Exercise directions: Copy each line of the listing below where the word "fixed" turns up.

Records provided:

┄┄┄┄┄┄

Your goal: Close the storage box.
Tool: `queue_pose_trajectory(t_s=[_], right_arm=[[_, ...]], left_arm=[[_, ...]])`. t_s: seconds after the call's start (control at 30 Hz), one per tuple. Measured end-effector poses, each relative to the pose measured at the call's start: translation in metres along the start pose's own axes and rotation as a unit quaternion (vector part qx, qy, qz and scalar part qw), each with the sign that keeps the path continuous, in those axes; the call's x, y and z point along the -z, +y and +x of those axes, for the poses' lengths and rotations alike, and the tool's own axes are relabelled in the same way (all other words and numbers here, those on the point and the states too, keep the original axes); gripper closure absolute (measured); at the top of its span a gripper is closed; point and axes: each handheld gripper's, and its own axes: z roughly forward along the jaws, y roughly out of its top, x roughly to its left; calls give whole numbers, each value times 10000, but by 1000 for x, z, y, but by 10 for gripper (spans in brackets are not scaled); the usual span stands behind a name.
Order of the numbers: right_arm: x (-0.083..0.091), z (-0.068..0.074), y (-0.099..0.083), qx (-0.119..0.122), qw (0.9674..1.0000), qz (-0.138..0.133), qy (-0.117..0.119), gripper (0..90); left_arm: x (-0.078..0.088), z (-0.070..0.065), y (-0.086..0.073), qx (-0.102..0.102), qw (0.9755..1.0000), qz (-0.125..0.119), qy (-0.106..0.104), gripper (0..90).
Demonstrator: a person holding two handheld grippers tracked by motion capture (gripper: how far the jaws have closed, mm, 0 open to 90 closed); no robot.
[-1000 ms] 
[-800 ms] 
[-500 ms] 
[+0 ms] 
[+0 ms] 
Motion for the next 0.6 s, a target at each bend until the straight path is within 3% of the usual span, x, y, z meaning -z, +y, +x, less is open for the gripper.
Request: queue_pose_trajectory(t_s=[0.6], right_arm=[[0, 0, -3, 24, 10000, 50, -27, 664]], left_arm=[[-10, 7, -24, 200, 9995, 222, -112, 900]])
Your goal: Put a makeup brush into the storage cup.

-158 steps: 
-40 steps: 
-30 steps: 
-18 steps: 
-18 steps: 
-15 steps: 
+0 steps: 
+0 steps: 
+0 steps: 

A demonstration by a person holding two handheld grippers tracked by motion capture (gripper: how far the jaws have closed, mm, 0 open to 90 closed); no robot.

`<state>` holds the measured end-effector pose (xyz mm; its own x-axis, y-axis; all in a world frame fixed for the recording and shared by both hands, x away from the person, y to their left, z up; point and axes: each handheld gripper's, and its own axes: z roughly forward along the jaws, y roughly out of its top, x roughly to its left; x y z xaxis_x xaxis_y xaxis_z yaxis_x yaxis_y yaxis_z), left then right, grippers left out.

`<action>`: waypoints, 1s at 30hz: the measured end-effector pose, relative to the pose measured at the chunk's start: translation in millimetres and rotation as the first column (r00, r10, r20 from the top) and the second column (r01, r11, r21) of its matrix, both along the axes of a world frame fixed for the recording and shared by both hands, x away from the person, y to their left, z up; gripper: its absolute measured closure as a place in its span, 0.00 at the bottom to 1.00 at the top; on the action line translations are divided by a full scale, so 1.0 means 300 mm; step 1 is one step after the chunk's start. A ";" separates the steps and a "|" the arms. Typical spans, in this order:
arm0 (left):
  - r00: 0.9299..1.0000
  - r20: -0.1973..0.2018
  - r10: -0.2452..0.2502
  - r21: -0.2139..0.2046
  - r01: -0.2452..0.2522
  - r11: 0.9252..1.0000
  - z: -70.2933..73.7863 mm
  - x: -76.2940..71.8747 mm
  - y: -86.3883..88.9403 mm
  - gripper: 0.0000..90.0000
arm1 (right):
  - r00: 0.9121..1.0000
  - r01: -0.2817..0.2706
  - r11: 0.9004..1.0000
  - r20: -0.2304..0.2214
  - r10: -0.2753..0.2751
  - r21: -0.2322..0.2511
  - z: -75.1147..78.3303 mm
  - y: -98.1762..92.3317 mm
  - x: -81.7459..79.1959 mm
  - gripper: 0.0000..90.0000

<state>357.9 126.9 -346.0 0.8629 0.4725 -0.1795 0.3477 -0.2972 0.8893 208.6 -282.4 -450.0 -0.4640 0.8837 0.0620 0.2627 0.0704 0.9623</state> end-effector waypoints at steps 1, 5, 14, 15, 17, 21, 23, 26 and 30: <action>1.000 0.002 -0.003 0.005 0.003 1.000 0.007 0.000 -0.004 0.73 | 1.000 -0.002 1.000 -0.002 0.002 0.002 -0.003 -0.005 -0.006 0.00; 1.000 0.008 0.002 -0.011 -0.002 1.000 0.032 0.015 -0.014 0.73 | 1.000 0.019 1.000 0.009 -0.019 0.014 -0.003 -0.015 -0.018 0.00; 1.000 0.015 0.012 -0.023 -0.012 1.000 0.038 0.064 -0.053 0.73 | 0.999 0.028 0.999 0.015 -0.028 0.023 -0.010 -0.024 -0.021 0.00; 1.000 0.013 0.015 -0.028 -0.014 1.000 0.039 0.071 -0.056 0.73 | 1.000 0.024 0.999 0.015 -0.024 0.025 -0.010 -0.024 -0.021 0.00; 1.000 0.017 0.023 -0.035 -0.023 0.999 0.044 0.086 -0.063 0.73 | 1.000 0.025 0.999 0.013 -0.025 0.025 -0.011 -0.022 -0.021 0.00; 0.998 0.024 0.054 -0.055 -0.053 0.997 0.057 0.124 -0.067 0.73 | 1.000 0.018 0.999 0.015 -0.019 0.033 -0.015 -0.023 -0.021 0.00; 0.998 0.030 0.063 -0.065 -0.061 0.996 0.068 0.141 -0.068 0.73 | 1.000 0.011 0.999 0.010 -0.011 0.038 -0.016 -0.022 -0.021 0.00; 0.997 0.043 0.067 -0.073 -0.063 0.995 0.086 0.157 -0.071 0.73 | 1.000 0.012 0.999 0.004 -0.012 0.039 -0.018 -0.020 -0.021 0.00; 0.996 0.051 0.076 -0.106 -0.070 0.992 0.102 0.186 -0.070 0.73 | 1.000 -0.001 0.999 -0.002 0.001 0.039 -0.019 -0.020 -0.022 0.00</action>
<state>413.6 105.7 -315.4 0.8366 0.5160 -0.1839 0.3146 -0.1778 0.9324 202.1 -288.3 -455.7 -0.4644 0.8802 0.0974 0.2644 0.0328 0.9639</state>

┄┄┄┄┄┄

Solution to the problem:
`<state>` holds the measured end-effector pose (xyz mm; its own x-axis, y-axis; all in a world frame fixed for the recording and shared by both hands, x away from the person, y to their left, z up; point and axes: each handheld gripper's, and its own axes: z roughly forward along the jaws, y roughly out of its top, x roughly to its left; x y z xaxis_x xaxis_y xaxis_z yaxis_x yaxis_y yaxis_z), left then right, grippers left out.
`<action>`: waypoints, 1s at 30hz: the measured end-effector pose, relative to the pose measured at the chunk's start: translation in millimetres and rotation as the first column (r00, r10, r20 from the top) and the second column (r01, r11, r21) of its matrix, both along the axes of a world frame fixed for the recording and shared by both hands, x away from the person, y to their left, z up; gripper: its absolute measured closure as a place in its span, 0.00 at the bottom to 1.00 at the top; on the action line translations are divided by a full scale, so 1.0 means 300 mm; step 1 is one step after the chunk's start. A ";" separates the steps and a "|" the arms. Typical spans, in this order:

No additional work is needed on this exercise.